El Vicente salió con más miedo que vergüenza, apretando el paso y sin volver la cabeza atrás, pues en realidad no acababa de creer lo bien librado que había salido de aquella aventura. En cuanto a la mujer, no paró de sollozar el resto de la noche o madrugada, que le quedó de estar en aquella casa, buscando excusas y perdones para ver si ablandaba la actitud del marido burlado (aunque decían que no estaban casados legalmente). Le recordaba los hijos pero le tenía miedo y lo que en verdad se creía era que la iba a matar por los motivos que le había dado. El “Tío Tejero” no la tocó un pelo de la ropa, para que no pudiera después denunciarlo como que la había maltratado.

Con su santa paciencia le hizo recoger las cosas íntimas de ella y amenazándola con la navaja la sacó de su casa, toda la calle principal arriba, a la hora que todas las mujeres van a la compra y los hombres aún no se habían marchado al trabajo.  El cuadro que representaban no podía ser más original: la empujaba con la punta de la navaja por detrás, dispuesto a clavársela a la menor desobediencia. Y con voz potente, para que se enterara todo el mundo, iba exclamando: “¡Ahí la tenéis!, ¡La mando fuera con su madre!,”¡Por puta y gamberra!”, “¡Con billete de ida, para que no vuelvas!”. Y así la paseo por todo el centro del pueblo y nadie se atrevió a decirle el porqué de aquella escena.

Le acompañó a la estación del ferrocarril, le sacó un billete de ida y nunca se supo de aquella mujer, que se le ocurriera de acercarse más por el pueblo.

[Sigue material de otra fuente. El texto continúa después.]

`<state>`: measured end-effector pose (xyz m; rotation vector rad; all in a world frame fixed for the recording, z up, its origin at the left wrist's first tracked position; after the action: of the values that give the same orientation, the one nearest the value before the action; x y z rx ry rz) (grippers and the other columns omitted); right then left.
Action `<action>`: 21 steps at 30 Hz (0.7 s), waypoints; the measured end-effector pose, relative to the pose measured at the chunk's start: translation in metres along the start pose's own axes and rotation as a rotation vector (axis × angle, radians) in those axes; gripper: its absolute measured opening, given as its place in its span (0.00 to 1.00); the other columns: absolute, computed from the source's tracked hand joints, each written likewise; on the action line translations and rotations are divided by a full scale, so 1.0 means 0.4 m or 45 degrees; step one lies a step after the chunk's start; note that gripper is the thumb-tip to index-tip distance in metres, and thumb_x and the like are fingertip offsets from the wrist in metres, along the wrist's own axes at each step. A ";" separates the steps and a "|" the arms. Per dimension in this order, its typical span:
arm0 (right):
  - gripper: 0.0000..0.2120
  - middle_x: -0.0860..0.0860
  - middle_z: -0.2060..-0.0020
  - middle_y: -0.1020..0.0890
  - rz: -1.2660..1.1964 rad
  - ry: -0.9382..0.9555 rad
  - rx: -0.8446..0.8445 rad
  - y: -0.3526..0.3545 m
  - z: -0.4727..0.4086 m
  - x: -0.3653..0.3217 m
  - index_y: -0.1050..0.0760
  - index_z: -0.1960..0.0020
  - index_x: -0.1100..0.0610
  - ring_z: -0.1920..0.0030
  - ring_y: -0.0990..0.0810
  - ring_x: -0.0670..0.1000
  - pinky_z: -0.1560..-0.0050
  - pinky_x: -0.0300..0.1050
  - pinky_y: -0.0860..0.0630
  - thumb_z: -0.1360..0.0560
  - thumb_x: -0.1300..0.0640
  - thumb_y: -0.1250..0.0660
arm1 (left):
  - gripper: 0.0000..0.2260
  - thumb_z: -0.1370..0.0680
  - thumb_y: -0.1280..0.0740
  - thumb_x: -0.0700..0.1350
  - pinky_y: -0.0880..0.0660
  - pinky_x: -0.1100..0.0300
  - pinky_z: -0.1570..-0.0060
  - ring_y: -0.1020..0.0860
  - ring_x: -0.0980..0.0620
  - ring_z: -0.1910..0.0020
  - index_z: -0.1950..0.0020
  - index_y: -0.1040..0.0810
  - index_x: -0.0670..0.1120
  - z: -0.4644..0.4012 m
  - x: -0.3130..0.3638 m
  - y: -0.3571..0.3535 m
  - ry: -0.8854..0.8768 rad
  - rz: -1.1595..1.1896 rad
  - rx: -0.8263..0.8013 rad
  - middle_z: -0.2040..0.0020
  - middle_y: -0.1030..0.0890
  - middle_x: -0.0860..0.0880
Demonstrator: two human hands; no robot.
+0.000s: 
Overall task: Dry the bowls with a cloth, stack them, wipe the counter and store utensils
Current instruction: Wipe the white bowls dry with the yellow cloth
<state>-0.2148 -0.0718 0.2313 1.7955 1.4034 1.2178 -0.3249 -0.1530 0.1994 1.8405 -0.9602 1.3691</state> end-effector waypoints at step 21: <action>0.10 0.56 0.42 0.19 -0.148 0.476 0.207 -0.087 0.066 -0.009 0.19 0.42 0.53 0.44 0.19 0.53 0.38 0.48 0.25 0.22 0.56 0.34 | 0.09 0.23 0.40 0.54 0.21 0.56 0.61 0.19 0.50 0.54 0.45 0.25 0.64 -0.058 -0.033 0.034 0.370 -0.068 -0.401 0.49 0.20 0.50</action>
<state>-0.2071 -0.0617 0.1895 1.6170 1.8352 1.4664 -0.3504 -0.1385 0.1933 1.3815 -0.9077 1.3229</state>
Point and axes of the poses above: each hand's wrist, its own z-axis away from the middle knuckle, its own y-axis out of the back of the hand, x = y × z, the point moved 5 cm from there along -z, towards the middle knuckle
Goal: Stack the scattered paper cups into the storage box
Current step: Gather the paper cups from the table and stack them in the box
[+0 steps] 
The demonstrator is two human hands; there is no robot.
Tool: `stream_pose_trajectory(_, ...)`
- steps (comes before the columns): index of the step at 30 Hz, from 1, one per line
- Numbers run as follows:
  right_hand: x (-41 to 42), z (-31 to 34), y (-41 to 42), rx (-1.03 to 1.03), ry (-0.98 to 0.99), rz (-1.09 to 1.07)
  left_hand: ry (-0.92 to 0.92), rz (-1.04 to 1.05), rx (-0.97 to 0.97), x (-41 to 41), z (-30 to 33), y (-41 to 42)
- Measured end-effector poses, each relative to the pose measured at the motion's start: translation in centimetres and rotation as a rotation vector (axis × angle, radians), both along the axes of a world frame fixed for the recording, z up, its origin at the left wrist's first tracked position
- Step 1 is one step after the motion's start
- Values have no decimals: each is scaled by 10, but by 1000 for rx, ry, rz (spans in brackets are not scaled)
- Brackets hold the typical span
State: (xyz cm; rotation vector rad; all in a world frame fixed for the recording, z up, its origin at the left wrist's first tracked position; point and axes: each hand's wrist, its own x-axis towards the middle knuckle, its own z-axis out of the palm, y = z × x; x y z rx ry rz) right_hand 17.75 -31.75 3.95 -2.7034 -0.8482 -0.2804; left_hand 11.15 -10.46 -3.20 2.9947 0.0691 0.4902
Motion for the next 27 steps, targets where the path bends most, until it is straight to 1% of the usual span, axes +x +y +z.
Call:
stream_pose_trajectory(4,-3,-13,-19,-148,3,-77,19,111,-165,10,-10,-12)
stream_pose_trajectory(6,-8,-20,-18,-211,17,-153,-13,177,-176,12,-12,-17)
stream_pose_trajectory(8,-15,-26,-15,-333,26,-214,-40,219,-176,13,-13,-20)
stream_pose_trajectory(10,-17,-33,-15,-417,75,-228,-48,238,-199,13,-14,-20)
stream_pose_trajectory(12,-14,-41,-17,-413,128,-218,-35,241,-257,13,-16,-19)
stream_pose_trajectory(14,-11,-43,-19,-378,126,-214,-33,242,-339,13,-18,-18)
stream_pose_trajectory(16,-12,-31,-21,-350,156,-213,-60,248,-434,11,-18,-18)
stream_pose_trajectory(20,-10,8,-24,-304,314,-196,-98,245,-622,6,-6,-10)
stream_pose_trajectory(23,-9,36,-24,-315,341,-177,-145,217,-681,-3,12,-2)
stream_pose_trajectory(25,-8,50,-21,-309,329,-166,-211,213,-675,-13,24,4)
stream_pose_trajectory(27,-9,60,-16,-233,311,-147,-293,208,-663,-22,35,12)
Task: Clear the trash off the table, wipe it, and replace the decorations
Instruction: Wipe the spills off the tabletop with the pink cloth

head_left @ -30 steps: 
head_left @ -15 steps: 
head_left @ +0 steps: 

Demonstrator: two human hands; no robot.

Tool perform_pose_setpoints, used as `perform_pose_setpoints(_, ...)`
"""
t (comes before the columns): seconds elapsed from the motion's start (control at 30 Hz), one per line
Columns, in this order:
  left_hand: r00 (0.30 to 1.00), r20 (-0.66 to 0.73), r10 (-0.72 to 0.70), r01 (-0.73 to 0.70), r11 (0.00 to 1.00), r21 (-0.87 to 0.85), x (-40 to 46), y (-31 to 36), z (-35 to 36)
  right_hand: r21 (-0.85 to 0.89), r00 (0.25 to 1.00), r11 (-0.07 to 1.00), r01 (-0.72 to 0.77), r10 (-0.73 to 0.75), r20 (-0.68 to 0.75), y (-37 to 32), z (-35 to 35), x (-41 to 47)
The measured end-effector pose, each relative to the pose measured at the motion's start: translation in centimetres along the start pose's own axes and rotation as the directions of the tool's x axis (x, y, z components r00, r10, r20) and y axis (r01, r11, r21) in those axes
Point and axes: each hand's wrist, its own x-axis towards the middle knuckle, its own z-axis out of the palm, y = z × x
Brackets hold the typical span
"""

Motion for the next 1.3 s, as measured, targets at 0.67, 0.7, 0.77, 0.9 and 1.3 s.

Los hijos se los repartieron, la hija mayor le pertenecía a la madre así como el hijo pequeño, porque era de pecho. Él se quedó con el de en medio llamado Felipe, se arrimó con su hermana que se había quedado viuda y así sacó a su hijo adelante hasta que este se hizo hombre, se casó y vivió siempre con él. Aquello fue largamente comentado, él pareció como si en realidad no le hubiera afectado, siguió gastando bromas, pues en realidad tenía una “correa” que no había quien le hiciera “cabrear”. Pero que a nadie se le ocurriera mentarle aquel suceso porque se descomponía y era capaz de pegar un navajo al que osara recordárselo.